Cyclone Nisarga: What you need to know

A family in Navi Mumbai looks for shelter during rainfall ahead of Cyclone Nisarga's landfall/ Image source: PTI

Amidst the fight against Coronavirus pandemic and struggling to recover from cyclone Amphan, India witnesses another super cyclonic storm named NISARGA which hits Maharashtra and South Gujarat.

According to Indian Meteorological Department Cyclone Nisarga has made landfall in Alibaug with wind speeds of up to 110 kph accompanied with torrential rainfall leading to uprooting of trees and many electricity poles as well as damage to various homes.

However, the Cyclone Nisarga is not as strong as the previous one, Super Cyclone Amphan, which reached a huge intensity of 240 km/h and wreaked havoc in West Bengal and Bangladesh. Nisarga is likely to have a peak intensity of around 120 km/h just before the landfall.

Many trees have fallen in areas like Roha, Revdanda, Srivardhana and also on Mumbai Pune Expressway and flight services have been suspended. The concerned authorities involving the Coast Guards, NDRF, Municipal Corporation have taken several evacuation and preparedness strategies to control the situations in the vulnerable and affected areas.

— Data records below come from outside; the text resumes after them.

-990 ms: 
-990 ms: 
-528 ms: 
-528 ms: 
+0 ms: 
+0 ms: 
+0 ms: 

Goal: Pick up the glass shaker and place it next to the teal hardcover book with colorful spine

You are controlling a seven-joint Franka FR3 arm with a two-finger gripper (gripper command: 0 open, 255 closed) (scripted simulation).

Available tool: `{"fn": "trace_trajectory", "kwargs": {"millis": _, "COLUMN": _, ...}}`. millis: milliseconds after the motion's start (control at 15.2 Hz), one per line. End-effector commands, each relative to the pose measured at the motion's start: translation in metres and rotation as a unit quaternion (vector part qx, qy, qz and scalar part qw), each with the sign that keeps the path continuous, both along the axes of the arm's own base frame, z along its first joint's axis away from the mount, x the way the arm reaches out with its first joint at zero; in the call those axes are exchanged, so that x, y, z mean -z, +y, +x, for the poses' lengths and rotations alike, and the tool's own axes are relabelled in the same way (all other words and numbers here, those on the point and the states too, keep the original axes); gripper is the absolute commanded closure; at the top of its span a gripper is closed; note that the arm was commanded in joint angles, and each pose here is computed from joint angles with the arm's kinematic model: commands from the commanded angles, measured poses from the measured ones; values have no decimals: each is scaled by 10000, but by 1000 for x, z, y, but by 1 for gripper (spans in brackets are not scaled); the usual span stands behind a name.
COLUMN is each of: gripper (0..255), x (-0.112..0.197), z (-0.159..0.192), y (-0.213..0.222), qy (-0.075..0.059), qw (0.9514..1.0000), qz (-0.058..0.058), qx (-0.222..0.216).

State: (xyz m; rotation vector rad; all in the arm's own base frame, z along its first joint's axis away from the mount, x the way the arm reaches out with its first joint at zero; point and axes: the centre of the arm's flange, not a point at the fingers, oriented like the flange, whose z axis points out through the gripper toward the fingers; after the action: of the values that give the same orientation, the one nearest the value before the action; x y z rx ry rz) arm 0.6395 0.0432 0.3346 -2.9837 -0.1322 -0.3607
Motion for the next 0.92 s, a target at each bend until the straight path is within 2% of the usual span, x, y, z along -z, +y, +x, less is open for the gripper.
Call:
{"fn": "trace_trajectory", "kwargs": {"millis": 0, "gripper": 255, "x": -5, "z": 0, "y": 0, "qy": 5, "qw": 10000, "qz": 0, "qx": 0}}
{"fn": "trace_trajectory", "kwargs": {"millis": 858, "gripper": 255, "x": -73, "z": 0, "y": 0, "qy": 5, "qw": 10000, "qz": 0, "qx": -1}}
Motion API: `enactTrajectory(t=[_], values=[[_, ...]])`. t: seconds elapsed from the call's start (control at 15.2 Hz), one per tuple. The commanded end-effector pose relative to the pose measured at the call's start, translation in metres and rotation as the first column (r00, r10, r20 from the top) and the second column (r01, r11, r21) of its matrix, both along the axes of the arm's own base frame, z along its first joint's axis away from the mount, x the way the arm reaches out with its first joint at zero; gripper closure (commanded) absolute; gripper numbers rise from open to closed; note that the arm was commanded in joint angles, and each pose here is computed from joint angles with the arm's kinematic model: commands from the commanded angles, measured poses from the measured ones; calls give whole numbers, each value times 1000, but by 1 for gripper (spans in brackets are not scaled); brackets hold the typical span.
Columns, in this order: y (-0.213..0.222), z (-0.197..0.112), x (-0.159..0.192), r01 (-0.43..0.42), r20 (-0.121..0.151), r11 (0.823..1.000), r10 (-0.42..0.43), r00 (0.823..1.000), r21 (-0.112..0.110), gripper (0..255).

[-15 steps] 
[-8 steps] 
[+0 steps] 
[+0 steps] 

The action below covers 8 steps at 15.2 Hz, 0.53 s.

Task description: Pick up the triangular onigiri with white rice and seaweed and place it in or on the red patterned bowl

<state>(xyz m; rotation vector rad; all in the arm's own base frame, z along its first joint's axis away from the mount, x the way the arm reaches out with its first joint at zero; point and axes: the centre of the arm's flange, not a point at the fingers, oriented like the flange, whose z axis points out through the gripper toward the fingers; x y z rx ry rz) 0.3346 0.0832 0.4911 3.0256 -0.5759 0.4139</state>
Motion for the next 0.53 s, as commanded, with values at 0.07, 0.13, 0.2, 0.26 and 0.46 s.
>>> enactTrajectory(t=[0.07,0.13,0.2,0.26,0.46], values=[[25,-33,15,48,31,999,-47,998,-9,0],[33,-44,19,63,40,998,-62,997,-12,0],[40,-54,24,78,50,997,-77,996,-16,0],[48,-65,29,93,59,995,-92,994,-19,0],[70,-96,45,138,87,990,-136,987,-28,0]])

A series of special arrangements have been taken by the Maharashtra Government for Nuclear Plants and Chemical Plants in Mumbai and neighbourhood districts of Palghar, Thane and Raigad and these areas have not faced any damage due to cyclone. Indian Coast Guard Region (West) have mobilized 8 disaster relief teams.

Around 10,000 people were evacuated earlier to schools and colleges turned evacuation Centres and red alert was signalled to the people living in the coastal areas especially the fishermen. In order to respond to humanitarian assistance, instructions were issued by the state officials to ensure that the cyclone causes minimal damage. About 43 NDRF teams were deployed in the 2 states of which 21 are in Maharashtra and 16 in Gujarat. Nearly 1 lakh people have been evacuated from the cyclone spot as per the NDRF chief.

Special care has been taken for the evacuation of coronavirus patients. Several low-lying areas in Maharashtra are witnessing problems related to waterlogging and mobile services are disrupted and the Municipal bodies have been receiving emergency calls related to such issues.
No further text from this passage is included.